I do think I understand that. I see E as a means to an end. It’s a way to rank-order choices and thus make good choices. If I apply an affine transformation to E, e.g. I’m way too optimistic about absolutely everything in a completely uniform way, then I still make the same choice, and the choice is what matters. I just want my AGI to do the right thing.
Here, I’ll try to put what I’m thinking more starkly. Let’s say I somehow design a comparative AGI. This is a system which can take a merit function U, and two choices C_A and C_B, and it can predict which of the two choices C_A or C_B would be better according to merit function U, but it has no idea how good either of those two choices actually are on any absolute scale. It doesn’t know whether C_A is wonderful while C_B is even better, or whether C_A is awful while C_B is merely so-so, both of those just return the same answer, “C_B is better”. Assume it’s not omniscient, so its comparisons are not always correct, but that it’s still impressively superintelligent.
A comparative AGI does not suffer the optimizer’s curse, right? It never forms any beliefs about how good its choices will turn out, so it couldn’t possibly be systematically disappointed. There’s always noise and uncertainty, so there will be times when its second-highest-ranked choice would actually turn out better than its highest-ranked choice. But that happens less often than chance. There’s no systematic problem: in expectation, the best thing to do (as measure by U) is always to take its top-ranked choice.
Now, it seems to me that, if I go to the AGIs-R-Us store, and I see a normal AGI and a comparative AGI side-by-side on the shelf, I would have no strong opinion about which one of them I should buy. If I ask either one to do something, they’ll take the same sequence of actions in the same order, and get the same result. They’ll invest my money in the same stocks, offer me the same advice, etc. etc.
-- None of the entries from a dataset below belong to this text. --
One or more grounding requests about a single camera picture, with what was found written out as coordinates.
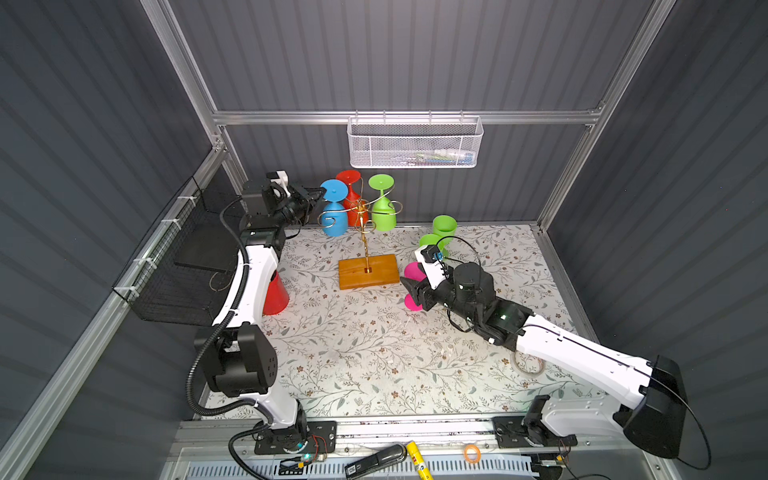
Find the blue wine glass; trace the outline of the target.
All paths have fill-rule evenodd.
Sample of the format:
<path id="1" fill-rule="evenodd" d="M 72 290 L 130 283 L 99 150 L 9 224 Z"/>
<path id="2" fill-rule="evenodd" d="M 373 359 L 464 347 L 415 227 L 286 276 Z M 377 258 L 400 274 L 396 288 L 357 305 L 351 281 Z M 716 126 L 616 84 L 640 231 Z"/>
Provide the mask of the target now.
<path id="1" fill-rule="evenodd" d="M 329 237 L 340 237 L 348 229 L 348 216 L 343 201 L 347 198 L 348 187 L 337 179 L 329 179 L 321 184 L 325 189 L 323 199 L 326 205 L 319 216 L 319 224 Z"/>

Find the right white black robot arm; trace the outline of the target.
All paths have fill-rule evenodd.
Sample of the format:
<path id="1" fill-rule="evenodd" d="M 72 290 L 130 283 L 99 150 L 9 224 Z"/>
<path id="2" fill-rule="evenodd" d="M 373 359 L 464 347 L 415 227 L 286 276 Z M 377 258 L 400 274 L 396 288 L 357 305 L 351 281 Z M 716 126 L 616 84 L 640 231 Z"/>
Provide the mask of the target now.
<path id="1" fill-rule="evenodd" d="M 551 405 L 546 395 L 531 405 L 524 427 L 539 445 L 569 436 L 622 431 L 636 447 L 661 458 L 680 453 L 687 409 L 679 365 L 650 361 L 609 349 L 573 334 L 533 310 L 496 294 L 494 281 L 474 262 L 455 268 L 420 265 L 421 280 L 402 277 L 424 310 L 445 307 L 488 343 L 563 368 L 603 392 L 596 401 Z"/>

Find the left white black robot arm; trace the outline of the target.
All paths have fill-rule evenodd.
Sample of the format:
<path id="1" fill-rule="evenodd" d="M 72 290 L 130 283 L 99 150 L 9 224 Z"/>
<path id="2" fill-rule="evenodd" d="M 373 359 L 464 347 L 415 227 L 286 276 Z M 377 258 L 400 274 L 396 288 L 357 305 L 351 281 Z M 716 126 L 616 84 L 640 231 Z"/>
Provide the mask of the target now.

In particular, I would worry about Goodhart’s law (i.e. giving my AGI the wrong function U) with either of these AGIs to the exact same extent and for the exact same reason...even though one is subject to optimizer’s curse and the other isn’t.
Right, if you don’t have a measure you can’t have Goodhart’s curse on technical grounds, but I’m also pretty sure something like it is still there, it’s just as far as I know no one has tried to show that something like the optimizers curse continues to function when you only have an ordering and not a measure. I think it does, and I think others think it does, and this is part of the generalization to Goodharting, but I don’t know that a formal proof demonstrating that has been generated even though I strongly suspect it’s true.
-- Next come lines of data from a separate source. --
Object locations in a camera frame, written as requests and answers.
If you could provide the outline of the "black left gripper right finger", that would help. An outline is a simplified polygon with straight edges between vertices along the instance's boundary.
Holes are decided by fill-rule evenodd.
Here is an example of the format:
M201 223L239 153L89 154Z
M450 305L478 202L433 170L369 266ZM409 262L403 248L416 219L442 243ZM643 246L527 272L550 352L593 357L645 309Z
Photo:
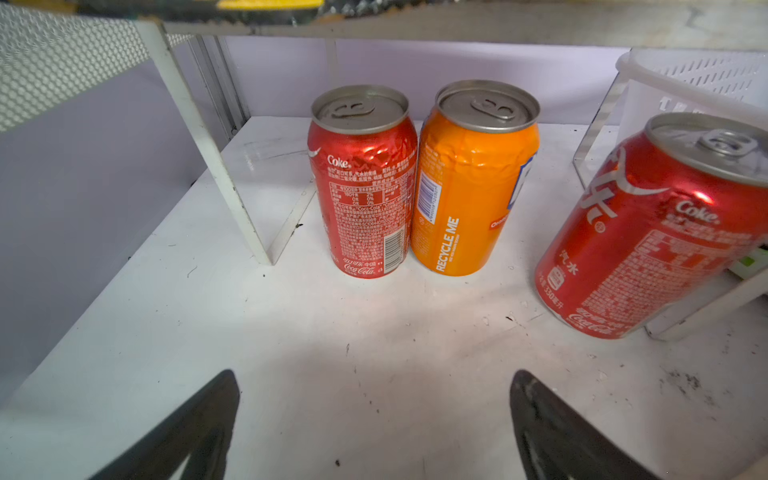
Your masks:
M655 479L527 370L513 376L509 406L528 479Z

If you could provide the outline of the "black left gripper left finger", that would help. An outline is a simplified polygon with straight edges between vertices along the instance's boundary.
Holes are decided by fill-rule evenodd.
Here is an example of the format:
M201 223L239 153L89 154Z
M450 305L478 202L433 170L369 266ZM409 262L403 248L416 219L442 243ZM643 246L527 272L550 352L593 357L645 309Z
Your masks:
M221 371L95 479L222 479L227 468L240 390Z
I do think I understand that. I see E as a means to an end. It’s a way to rank-order choices and thus make good choices. If I apply an affine transformation to E, e.g. I’m way too optimistic about absolutely everything in a completely uniform way, then I still make the same choice, and the choice is what matters. I just want my AGI to do the right thing.
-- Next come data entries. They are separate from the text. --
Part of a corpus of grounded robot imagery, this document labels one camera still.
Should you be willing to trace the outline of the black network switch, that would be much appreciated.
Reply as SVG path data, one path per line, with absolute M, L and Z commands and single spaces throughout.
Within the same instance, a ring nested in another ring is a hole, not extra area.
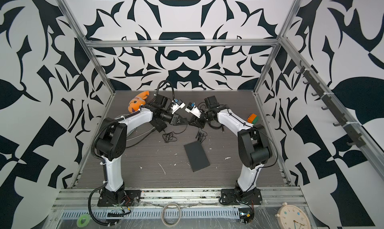
M 167 124 L 161 119 L 152 119 L 150 124 L 160 133 L 165 130 Z

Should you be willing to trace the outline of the black power adapter with cable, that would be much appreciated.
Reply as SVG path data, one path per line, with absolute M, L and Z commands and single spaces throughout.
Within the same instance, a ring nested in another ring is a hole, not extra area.
M 171 132 L 167 133 L 164 131 L 164 133 L 162 134 L 162 138 L 163 138 L 165 143 L 176 142 L 178 140 L 177 135 L 184 133 L 187 128 L 188 128 L 188 122 L 186 124 L 186 127 L 180 132 L 171 131 Z

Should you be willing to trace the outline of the black rectangular box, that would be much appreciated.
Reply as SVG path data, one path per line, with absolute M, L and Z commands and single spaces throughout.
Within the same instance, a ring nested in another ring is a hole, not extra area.
M 210 166 L 210 162 L 200 141 L 186 144 L 184 148 L 193 172 Z

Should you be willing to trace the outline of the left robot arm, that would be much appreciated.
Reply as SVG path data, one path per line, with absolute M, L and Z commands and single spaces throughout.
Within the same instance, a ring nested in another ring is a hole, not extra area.
M 177 110 L 186 104 L 174 98 L 167 105 L 168 98 L 156 95 L 146 104 L 139 104 L 138 109 L 132 113 L 121 115 L 115 119 L 106 118 L 91 145 L 92 155 L 101 161 L 105 172 L 106 190 L 116 193 L 124 186 L 121 171 L 121 158 L 127 146 L 128 132 L 139 126 L 150 123 L 153 128 L 150 132 L 162 132 L 167 125 L 179 126 L 188 124 L 188 119 L 180 116 Z

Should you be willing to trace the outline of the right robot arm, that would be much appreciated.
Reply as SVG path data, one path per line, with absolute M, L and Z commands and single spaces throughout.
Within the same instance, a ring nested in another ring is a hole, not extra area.
M 256 187 L 256 181 L 262 168 L 272 157 L 272 142 L 267 136 L 264 126 L 258 125 L 258 116 L 251 114 L 247 120 L 236 115 L 227 105 L 219 104 L 216 97 L 204 99 L 205 110 L 200 109 L 195 103 L 189 103 L 186 112 L 193 115 L 191 125 L 202 128 L 212 121 L 222 127 L 228 128 L 238 139 L 239 157 L 243 164 L 241 174 L 237 179 L 237 190 L 247 193 Z

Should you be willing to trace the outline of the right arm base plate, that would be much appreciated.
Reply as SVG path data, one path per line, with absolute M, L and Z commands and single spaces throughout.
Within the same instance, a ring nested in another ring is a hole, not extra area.
M 221 189 L 219 202 L 222 205 L 260 205 L 262 203 L 261 191 L 254 188 L 248 192 L 242 192 L 239 188 Z

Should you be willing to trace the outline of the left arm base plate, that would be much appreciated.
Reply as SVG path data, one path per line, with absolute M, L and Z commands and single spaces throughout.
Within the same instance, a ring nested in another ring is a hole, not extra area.
M 129 207 L 140 201 L 141 193 L 141 190 L 119 190 L 118 192 L 111 192 L 107 189 L 102 189 L 97 206 L 112 207 L 121 205 Z
Here, I’ll try to put what I’m thinking more starkly. Let’s say I somehow design a comparative AGI. This is a system which can take a merit function U, and two choices C_A and C_B, and it can predict which of the two choices C_A or C_B would be better according to merit function U, but it has no idea how good either of those two choices actually are on any absolute scale. It doesn’t know whether C_A is wonderful while C_B is even better, or whether C_A is awful while C_B is merely so-so, both of those just return the same answer, “C_B is better”. Assume it’s not omniscient, so its comparisons are not always correct, but that it’s still impressively superintelligent.
A comparative AGI does not suffer the optimizer’s curse, right? It never forms any beliefs about how good its choices will turn out, so it couldn’t possibly be systematically disappointed. There’s always noise and uncertainty, so there will be times when its second-highest-ranked choice would actually turn out better than its highest-ranked choice. But that happens less often than chance. There’s no systematic problem: in expectation, the best thing to do (as measure by U) is always to take its top-ranked choice.
Now, it seems to me that, if I go to the AGIs-R-Us store, and I see a normal AGI and a comparative AGI side-by-side on the shelf, I would have no strong opinion about which one of them I should buy. If I ask either one to do something, they’ll take the same sequence of actions in the same order, and get the same result. They’ll invest my money in the same stocks, offer me the same advice, etc. etc. In particular, I would worry about Goodhart’s law (i.e. giving my AGI the wrong function U) with either of these AGIs to the exact same extent and for the exact same reason...even though one is subject to optimizer’s curse and the other isn’t.
Right, if you don’t have a measure you can’t have Goodhart’s curse on technical grounds, but I’m also pretty sure something like it is still there, it’s just as far as I know no one has tried to show that something like the optimizers curse continues to function when you only have an ordering and not a measure. I think it does, and I think others think it does, and this is part of the generalization to Goodharting, but I don’t know that a formal proof demonstrating that has been generated even though I strongly suspect it’s true.